ABD NİN IRAKTAN ÇEKİLMESİ VE TÜRKİYEYE ETKİLERİ BÖLÜM 2
2. ABD’NİN IRAK’TAN ÇEKİLMESİ VE MUHTEMEL ETKİLERİ
ABD Başkanı Obama seçim kampanyası sırasında verdiği sözlere büyük ölçüde sadık kalarak Irak’taki Amerikan askerlerinin sayısının Ağustos ayı sonunda 50.000’e indirileceğini teyit etmiştir. Bu yeni hamleyle birlikte Ağustos ayı sonu itibariyle Irak’ta savaşa doğrudan katılacak Amerikan askerinin kalmayacağı tahmin edilmiştir. Bu tahminler büyük ölçüde gerçekleşmiş ve planlanan takvimden önce Amerikan muharip güçleri ülkeyi terk etmiştir.
Bölgede kalmaya devam edecek olan Amerikan askeri ise destek amaçlı fonksiyonlar üstlenecektir; Irak yetkililerine danışmanlık ve rehberlik işlevi görecek bu askeri varlık ayrıca ülkedeki Amerikan çıkarlarını koruyacaktır. Amerikan askerleri sadece Irak güvenlik güçlerini eğitmeye devam edecek ve teröre karşı operasyonlara katkı sağlayacaktır.
Bundan çok daha önemlisi ise askeri çekilme takviminin herhangi bir aksaklık olmadan işlemeye devam etmesi yılsonunda Irak’ta Amerikan işgalinin bitmesi anlamına gelecektir. 2008 yılında ABD ile Irak hükümeti arasında imzalanan SOFA anlaşmasına göre 2011 yılının sonunda ülkedeki Amerikan askeri varlığı sona erecektir. Bu takvimin ve söz konusu anlaşmanın öngördüğü çekilme sürecinin ne derece sağlıklı işleyeceği ile ilgili kuşkular, çekilmenin tekrar teyit edilmesiyle ve 2010 Ağustos ayı sonunda gerçekleşen asker sayısındaki indirimle kısmen de olsa giderilmiştir.
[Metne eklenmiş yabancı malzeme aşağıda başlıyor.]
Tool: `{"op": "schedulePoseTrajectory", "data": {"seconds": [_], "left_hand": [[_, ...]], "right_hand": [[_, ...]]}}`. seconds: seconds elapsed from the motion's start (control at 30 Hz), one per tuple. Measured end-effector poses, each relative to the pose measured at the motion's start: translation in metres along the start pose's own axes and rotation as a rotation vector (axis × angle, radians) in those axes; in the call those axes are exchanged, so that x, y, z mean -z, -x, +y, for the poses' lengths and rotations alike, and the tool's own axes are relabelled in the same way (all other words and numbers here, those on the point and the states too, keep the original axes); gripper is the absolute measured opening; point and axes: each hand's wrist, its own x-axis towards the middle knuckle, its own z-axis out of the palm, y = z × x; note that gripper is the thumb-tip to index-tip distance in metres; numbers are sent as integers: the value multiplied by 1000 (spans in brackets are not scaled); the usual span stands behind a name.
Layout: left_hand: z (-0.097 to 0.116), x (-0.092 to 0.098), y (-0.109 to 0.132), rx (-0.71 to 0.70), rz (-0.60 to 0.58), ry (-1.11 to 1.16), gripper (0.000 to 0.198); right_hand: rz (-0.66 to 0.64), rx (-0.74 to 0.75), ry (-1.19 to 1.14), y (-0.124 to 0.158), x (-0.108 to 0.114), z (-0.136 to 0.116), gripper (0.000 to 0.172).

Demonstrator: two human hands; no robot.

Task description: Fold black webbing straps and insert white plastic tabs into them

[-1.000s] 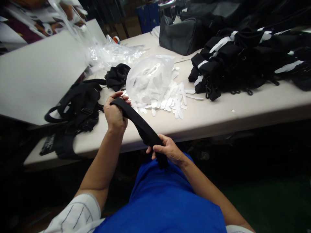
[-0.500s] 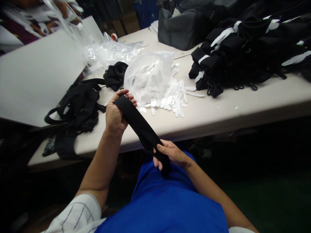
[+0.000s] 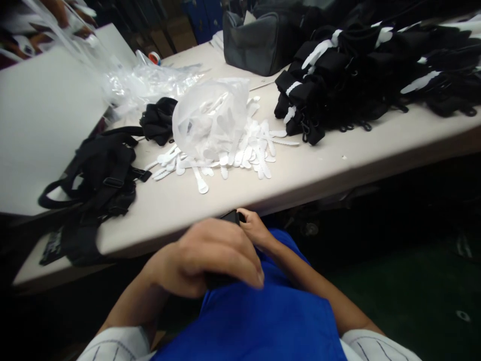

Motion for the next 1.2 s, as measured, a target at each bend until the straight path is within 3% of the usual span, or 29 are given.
{"op": "schedulePoseTrajectory", "data": {"seconds": [0.07,0.1,0.17,0.27,0.37,0.43,0.53,0.57,0.6,0.7,0.77,0.87,1.0,1.1,1.2], "left_hand": [[0,-23,1,-77,-269,-78,29],[-3,-34,3,-89,-335,-112,28],[-12,-50,14,-52,-355,-146,27],[-28,-61,39,141,-250,-109,37],[-40,-62,67,360,-36,-70,47],[-44,-63,82,454,163,-60,45],[-49,-64,89,509,580,-234,33],[-50,-64,86,515,692,-335,38],[-53,-64,82,518,762,-420,56],[-65,-65,65,547,733,-424,114],[-78,-67,54,596,712,-286,127],[-97,-77,50,632,698,-145,108],[-110,-92,60,539,658,-344,88],[-108,-97,61,615,640,-326,89],[-102,-99,52,701,653,-157,111]], "right_hand": [[3,-46,-177,3,-3,-1,38],[0,-69,-288,5,-3,-3,34],[-3,-71,-476,10,1,-9,30],[0,17,-581,19,10,-25,33],[19,132,-569,26,16,-43,25],[35,224,-518,29,15,-53,17],[53,318,-405,32,10,-61,10],[54,328,-372,32,7,-61,9],[52,331,-348,33,4,-60,8],[41,308,-337,33,-8,-55,9],[64,297,-357,33,-13,-53,14],[111,296,-402,31,-12,-53,20],[160,237,-424,28,1,-55,21],[203,168,-408,23,6,-53,20],[248,183,-385,16,1,-50,18]]}}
Elbette asker sayısının 50.000’e indirilmesi
ABD’nin Irak’tan 2011 yılı sonunda çekileceği anlamına gelmeyebilir. Diğer bir ifadeyle böylesi bir çekilmeye rağmen, başka gelişmelerin vuku bulması halinde ABD’nin tam çekilmesinin ertelenmesinin gündeme gelmesi mümkündür. Ancak gerek Obama’nın bu konuda açık taahhütlerde bulunmuş olması ve gerekse sürecin şu ana kadar büyük ölçüde sorunsuz ilerlemesi bu konuda önemli işaretler vermektedir.
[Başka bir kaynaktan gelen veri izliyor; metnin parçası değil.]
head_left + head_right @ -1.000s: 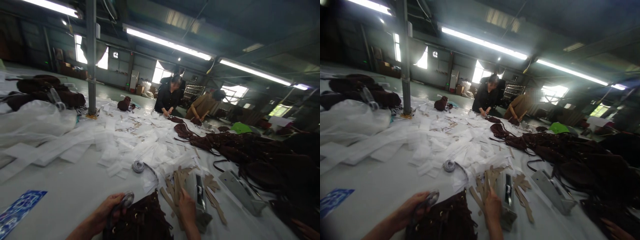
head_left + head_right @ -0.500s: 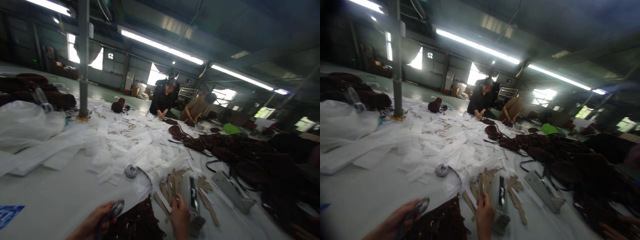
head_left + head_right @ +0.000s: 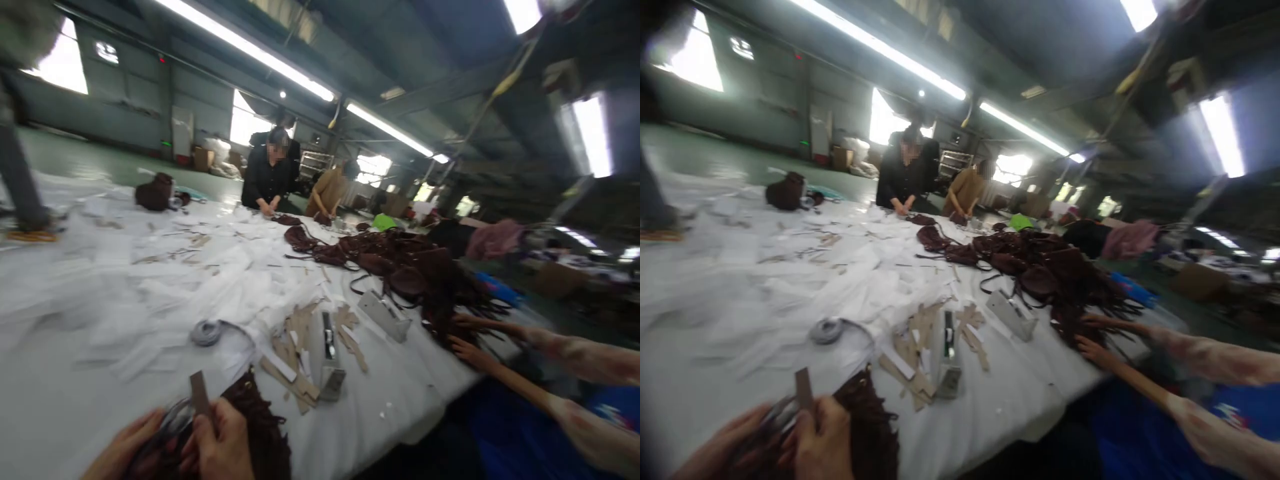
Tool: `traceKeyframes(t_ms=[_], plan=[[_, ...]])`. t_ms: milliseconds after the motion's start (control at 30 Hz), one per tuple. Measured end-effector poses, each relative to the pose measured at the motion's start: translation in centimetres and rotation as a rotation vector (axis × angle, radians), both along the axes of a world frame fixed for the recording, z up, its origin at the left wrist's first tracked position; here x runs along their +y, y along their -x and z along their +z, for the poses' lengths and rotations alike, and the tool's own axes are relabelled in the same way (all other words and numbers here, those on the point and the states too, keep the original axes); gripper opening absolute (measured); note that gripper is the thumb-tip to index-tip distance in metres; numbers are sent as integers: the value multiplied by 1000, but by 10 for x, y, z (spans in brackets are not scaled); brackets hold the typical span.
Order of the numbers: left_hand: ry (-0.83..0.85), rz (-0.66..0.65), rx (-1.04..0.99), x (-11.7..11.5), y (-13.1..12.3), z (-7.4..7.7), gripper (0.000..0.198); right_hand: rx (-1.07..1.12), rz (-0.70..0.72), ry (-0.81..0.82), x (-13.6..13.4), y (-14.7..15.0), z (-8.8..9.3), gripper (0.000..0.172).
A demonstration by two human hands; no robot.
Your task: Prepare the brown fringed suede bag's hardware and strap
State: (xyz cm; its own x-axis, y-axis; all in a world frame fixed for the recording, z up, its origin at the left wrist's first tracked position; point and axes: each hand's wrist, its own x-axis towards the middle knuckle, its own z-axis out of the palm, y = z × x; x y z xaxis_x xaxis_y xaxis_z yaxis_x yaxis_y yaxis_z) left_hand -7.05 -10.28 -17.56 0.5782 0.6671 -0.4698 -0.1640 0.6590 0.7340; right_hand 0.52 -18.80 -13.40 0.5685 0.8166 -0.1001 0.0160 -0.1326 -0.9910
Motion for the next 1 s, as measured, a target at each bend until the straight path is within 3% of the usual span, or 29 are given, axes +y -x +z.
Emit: traceKeyframes(t_ms=[33, 67, 133, 233, 367, 467, 600, 833, 1000], plan=[[-11, -33, -21, 9, 13, 3, 32, 13, 59, -13, 2, 0, 11, 23], [-14, -152, -79, 16, 24, 7, 35, -10, 120, -13, 4, -1, 19, 22], [-18, -242, -182, 26, 34, 12, 37, -112, 227, -18, 8, -4, 26, 27], [-17, -241, -231, 31, 31, 13, 35, -322, 296, -14, 9, -2, 21, 36], [-5, -206, -238, 30, 27, 8, 34, -547, 245, 33, 4, 4, 6, 35], [-5, -215, -224, 32, 30, 3, 34, -475, 167, 36, -2, 0, -4, 32], [-22, -192, -175, 35, 32, -1, 32, -278, 41, 105, -7, -10, -11, 44], [-107, -188, -136, 29, 29, 5, 37, 17, 106, 197, 1, -5, 0, 66], [-177, -191, -123, 26, 28, 12, 41, -4, 113, 195, 8, -3, 5, 63]])
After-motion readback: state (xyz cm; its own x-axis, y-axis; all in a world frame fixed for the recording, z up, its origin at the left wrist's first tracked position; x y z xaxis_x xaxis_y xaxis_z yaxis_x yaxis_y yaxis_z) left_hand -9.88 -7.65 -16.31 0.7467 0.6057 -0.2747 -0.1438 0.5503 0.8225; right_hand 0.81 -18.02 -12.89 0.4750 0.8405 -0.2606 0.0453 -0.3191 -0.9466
Çekilmenin öngörüldüğü şekilde 2011 yılının sonunda tamamlanması için güçlü bir neden de bunun Obama yönetimi için artık bir prestij meselesi haline gelmiş olmasıdır. Seçim kampanyasında bu konuya genişçe yer ayırmış olması ve Amerikan halkının artık somut sonuçlar görmek istemesi Obama’yı bu konu söz konusu olduğunda daha hassas hale getirmektedir. Unutmamak gerekir ki Bush’un, iki kere üst üste seçim kazanmış olmasına rağmen popülaritesinin ve inanırlılığının Amerikan halkı nezdinde sorgulanır hale gelmesinde en büyük etken Irak’ta Amerikan askeri varlığının ve diplomasisinin içine girdiği çıkmazdı.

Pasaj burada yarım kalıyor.